→ YOUR OBJECTIVE
Look below for lines that hold the string "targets" and copy each one.

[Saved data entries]
=-=-=

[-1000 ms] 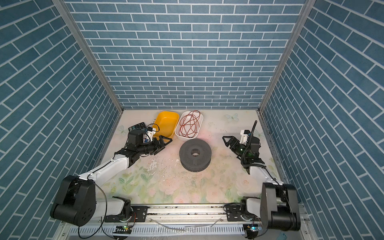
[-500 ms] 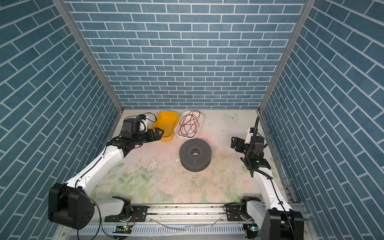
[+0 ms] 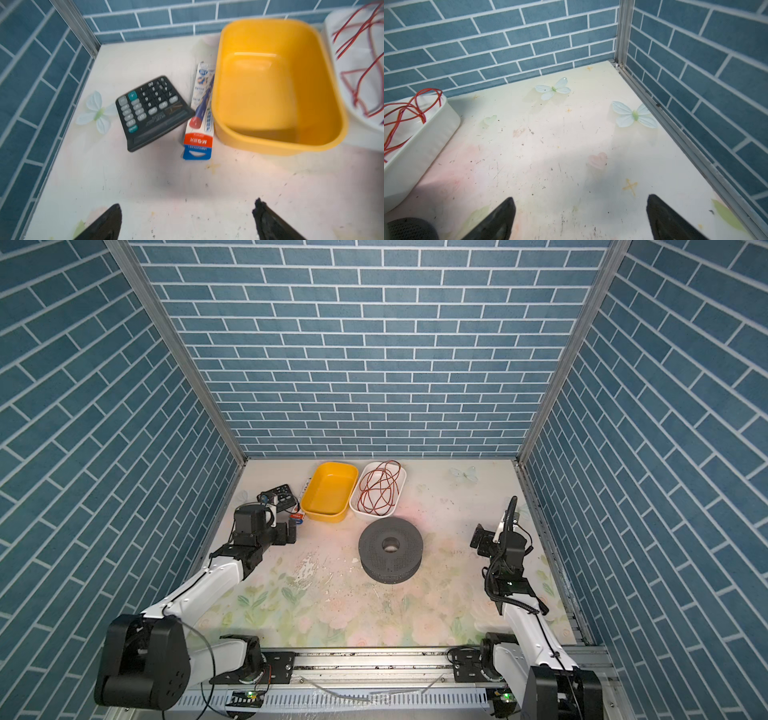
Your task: Wrap the cables
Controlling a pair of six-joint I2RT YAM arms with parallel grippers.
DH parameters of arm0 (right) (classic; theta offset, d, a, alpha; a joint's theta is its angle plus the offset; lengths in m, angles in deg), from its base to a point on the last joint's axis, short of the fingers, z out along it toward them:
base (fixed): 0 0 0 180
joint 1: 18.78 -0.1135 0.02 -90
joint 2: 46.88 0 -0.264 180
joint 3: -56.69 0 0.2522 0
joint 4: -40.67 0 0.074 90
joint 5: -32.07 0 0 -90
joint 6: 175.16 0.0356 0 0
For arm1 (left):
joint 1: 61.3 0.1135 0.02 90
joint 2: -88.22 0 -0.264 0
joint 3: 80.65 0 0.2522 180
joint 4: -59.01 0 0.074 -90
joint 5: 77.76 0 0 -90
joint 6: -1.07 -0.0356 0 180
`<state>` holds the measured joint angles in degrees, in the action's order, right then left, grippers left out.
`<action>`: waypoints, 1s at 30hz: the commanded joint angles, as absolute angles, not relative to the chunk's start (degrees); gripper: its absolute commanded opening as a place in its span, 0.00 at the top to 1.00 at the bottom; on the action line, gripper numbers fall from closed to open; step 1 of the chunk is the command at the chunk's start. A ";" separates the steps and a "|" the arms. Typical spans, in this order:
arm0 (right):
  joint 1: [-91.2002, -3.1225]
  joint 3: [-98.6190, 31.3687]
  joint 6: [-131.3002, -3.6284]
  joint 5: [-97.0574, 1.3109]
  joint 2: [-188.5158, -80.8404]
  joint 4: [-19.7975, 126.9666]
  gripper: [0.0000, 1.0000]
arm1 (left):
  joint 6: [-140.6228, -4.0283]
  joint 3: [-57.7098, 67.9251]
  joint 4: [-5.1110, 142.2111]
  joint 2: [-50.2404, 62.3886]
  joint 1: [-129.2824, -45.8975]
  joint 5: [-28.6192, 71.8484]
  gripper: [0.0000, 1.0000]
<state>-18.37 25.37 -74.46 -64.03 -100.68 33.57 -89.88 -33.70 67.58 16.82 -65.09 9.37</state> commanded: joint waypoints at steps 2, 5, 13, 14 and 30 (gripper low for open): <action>-18.18 30.09 -79.28 -67.70 -105.92 19.01 0.02 | -94.23 -37.49 50.34 13.01 -61.58 14.29 0.00; -18.16 31.42 -81.20 -66.47 -110.01 12.39 0.02 | -95.79 -41.88 38.91 11.18 -60.25 17.80 0.00; -18.23 36.17 -83.47 -63.46 -115.70 -5.21 0.07 | -94.57 -44.68 33.57 10.97 -58.85 20.90 0.00; -18.21 36.22 -83.40 -63.24 -116.49 -6.82 0.07 | -94.30 -45.39 32.47 11.23 -58.80 20.48 0.00; -18.13 30.90 -82.63 -63.79 -136.68 -17.63 0.01 | -88.23 -59.01 -7.20 -2.97 -59.93 5.67 0.00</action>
<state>-18.37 33.12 -81.74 -63.12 -135.65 -15.91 -90.76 -57.09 3.47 -1.19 -59.78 12.67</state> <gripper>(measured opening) 0.990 0.996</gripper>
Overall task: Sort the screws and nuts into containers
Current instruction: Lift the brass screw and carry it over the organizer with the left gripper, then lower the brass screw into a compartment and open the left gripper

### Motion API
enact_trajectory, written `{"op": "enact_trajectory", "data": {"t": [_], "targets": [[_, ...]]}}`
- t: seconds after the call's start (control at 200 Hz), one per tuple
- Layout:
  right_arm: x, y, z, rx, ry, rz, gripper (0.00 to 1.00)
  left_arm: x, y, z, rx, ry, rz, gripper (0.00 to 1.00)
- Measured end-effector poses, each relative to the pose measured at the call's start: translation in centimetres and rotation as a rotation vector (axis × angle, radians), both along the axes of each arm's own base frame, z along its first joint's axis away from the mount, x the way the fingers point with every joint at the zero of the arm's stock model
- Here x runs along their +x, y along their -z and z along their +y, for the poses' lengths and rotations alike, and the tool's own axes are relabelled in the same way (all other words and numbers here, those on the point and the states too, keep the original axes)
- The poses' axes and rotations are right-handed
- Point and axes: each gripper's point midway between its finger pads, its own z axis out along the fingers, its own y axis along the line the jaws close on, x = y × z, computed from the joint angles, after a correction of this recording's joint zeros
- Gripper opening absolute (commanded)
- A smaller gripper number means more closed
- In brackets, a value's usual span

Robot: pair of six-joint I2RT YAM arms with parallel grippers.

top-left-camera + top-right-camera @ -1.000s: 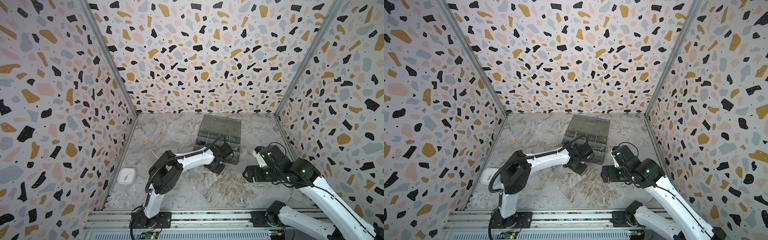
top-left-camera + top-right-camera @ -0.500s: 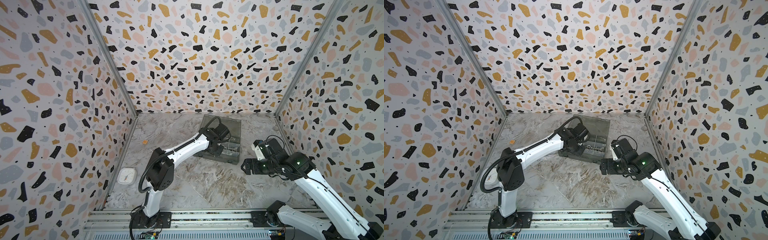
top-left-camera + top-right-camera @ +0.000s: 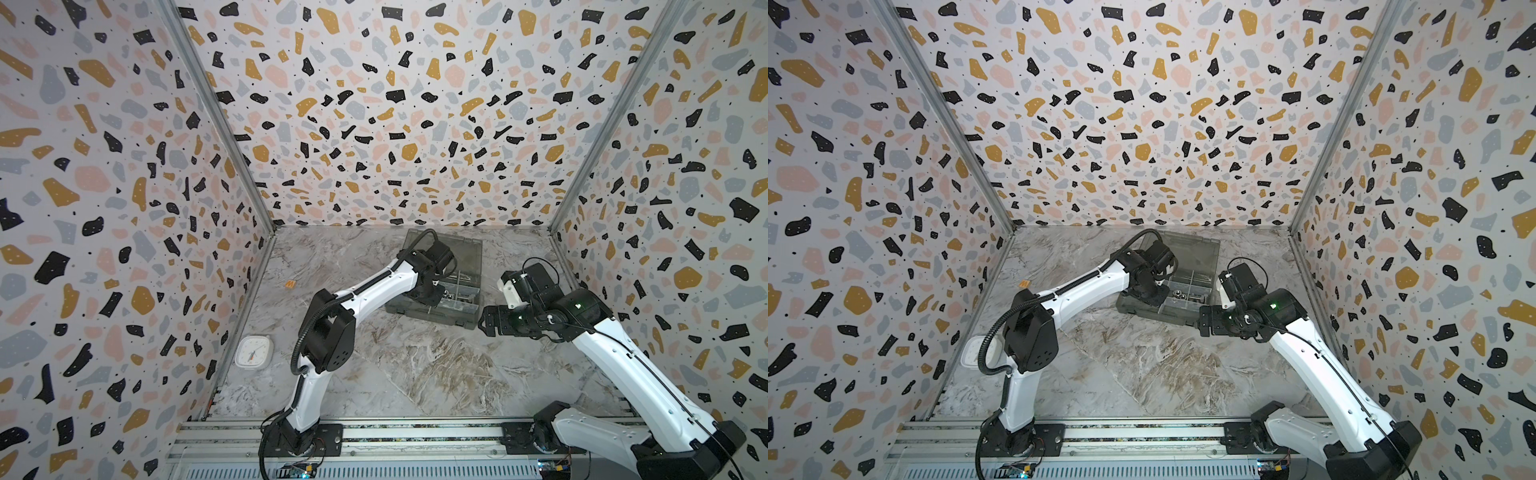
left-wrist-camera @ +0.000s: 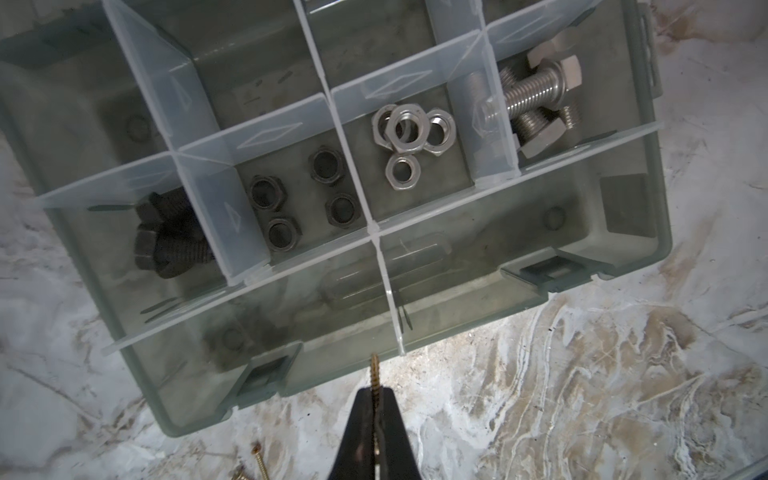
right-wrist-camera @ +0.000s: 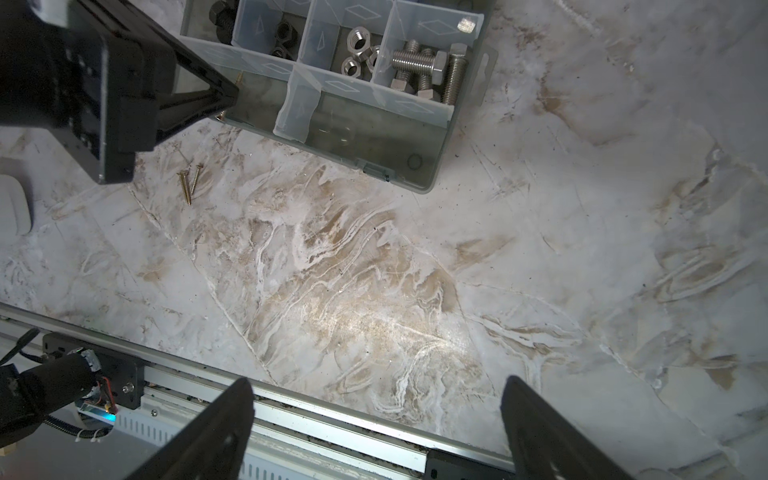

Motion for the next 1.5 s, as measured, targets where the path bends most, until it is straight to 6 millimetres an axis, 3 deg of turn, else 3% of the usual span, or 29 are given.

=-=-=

→ ANSWER SPACE
enact_trajectory, written `{"op": "enact_trajectory", "data": {"t": [_], "targets": [[_, ...]]}}`
Motion for the next 1.5 s, as measured, targets where the path bends most, until it is straight to 6 millimetres an axis, 3 deg of turn, else 3% of the usual span, or 29 are given.

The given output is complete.